— Task requirements —
The number needed is how many lines of the data hold the string "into". Give that number and nothing more.
----- Exercise data
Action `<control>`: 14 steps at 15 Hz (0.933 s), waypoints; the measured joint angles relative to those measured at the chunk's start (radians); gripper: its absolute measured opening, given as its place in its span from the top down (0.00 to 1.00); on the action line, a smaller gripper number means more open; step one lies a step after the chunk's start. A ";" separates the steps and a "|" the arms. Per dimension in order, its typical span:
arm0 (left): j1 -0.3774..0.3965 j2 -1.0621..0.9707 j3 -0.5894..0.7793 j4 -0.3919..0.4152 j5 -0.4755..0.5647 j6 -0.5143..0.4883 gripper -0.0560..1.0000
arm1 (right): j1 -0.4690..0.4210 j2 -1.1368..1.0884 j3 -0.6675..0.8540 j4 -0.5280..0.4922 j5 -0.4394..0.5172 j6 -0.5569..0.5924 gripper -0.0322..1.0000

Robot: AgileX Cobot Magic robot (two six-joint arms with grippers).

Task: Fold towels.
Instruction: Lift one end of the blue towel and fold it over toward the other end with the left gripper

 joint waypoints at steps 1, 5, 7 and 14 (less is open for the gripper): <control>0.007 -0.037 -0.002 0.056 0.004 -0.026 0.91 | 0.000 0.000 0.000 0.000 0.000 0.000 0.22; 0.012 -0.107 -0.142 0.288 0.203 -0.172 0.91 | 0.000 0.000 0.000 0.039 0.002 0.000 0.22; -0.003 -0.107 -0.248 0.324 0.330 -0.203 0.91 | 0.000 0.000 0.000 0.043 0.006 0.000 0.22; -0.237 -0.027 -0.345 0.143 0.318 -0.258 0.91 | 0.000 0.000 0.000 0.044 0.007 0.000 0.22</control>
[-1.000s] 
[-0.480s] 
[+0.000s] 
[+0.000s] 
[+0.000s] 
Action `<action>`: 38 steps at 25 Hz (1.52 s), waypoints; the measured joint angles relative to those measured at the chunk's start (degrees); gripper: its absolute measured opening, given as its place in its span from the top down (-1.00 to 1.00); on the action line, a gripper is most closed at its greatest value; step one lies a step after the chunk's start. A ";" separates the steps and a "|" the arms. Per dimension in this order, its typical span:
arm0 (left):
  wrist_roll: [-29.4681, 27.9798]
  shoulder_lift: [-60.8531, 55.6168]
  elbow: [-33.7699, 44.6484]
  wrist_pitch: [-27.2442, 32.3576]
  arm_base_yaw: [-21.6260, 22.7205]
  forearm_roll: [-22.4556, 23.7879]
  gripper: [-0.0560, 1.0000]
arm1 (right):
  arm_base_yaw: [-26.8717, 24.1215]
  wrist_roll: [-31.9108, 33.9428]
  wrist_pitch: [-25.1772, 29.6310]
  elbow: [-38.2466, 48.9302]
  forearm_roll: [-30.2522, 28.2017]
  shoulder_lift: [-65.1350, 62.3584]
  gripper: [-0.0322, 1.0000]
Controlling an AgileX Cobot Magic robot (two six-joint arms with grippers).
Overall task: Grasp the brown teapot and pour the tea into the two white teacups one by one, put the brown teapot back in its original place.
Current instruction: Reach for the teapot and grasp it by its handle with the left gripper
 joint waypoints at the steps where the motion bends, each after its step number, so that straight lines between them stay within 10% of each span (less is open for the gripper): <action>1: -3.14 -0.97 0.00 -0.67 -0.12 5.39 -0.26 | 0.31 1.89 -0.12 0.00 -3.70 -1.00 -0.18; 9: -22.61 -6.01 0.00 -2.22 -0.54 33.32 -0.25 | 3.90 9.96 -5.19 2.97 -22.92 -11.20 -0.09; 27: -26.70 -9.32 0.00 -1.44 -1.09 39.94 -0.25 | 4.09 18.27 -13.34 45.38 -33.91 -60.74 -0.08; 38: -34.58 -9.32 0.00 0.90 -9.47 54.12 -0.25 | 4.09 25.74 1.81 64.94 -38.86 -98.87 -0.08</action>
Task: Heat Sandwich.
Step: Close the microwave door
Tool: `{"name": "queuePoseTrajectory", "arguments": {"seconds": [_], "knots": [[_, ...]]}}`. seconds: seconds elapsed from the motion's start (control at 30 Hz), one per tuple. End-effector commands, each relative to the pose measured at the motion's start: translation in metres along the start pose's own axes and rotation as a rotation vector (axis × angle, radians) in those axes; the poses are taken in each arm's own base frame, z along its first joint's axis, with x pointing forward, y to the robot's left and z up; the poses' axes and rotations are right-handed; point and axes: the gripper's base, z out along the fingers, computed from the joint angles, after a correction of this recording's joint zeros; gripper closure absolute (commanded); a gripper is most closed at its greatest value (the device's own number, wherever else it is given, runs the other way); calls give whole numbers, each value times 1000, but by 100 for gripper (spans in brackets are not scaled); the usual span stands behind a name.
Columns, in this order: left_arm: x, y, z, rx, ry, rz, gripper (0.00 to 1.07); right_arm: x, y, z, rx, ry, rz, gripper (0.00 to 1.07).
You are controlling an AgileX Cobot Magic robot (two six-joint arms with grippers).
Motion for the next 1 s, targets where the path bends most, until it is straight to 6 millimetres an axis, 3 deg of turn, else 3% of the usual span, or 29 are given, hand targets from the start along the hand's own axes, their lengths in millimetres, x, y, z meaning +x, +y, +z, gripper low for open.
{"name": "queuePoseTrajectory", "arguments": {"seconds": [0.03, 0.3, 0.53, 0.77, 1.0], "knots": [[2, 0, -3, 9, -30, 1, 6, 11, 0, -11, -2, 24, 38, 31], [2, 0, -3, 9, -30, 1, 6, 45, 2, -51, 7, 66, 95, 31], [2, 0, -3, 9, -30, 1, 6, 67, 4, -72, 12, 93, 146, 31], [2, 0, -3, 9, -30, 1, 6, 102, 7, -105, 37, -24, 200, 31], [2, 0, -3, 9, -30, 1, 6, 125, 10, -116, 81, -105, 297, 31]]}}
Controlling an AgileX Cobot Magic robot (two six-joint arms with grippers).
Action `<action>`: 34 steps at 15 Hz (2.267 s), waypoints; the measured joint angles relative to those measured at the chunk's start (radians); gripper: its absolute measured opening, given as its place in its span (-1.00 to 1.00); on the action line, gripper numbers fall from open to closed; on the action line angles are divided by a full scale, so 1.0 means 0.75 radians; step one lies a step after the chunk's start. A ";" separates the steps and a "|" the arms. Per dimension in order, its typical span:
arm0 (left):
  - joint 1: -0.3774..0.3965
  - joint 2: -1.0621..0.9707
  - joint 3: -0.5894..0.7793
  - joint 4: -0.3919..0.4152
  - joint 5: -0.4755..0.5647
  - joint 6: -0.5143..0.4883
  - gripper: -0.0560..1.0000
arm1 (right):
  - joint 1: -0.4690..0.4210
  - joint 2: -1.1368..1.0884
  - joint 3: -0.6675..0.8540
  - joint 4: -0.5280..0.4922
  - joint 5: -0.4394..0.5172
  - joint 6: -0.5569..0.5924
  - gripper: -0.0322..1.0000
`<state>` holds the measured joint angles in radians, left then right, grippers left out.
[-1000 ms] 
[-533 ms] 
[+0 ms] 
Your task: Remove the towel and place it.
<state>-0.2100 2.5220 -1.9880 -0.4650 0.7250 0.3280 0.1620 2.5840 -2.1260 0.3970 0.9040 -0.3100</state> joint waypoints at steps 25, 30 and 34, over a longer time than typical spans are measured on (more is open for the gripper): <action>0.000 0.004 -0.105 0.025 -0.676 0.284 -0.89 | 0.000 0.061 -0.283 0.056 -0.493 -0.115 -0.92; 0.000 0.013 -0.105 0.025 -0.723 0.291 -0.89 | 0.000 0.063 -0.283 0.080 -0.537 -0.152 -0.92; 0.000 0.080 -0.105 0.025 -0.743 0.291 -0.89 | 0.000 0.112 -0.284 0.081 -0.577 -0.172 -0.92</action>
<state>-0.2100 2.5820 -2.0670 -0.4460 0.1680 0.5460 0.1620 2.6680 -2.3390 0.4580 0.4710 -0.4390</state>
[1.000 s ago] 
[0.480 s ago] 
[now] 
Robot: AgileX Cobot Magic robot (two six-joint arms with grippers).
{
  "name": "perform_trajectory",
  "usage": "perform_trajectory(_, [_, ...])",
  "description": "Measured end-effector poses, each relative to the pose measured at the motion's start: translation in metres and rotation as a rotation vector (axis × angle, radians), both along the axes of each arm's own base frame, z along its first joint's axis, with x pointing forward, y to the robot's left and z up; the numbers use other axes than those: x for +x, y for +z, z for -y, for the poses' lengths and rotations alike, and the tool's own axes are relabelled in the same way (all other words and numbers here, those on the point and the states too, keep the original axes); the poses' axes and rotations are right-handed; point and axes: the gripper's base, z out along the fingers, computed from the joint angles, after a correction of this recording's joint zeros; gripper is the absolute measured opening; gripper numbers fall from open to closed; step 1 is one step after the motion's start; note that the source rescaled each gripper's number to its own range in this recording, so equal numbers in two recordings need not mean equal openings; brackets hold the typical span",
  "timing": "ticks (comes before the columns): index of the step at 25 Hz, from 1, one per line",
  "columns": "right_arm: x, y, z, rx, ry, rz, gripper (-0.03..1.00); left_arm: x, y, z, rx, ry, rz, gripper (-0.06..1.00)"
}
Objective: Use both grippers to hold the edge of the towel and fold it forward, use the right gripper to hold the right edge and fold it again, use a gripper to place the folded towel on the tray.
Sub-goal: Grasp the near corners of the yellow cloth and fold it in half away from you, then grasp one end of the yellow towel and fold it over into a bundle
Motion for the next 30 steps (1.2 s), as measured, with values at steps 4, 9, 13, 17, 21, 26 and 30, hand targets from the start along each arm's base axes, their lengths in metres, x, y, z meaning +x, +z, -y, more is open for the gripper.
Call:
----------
— Your response —
2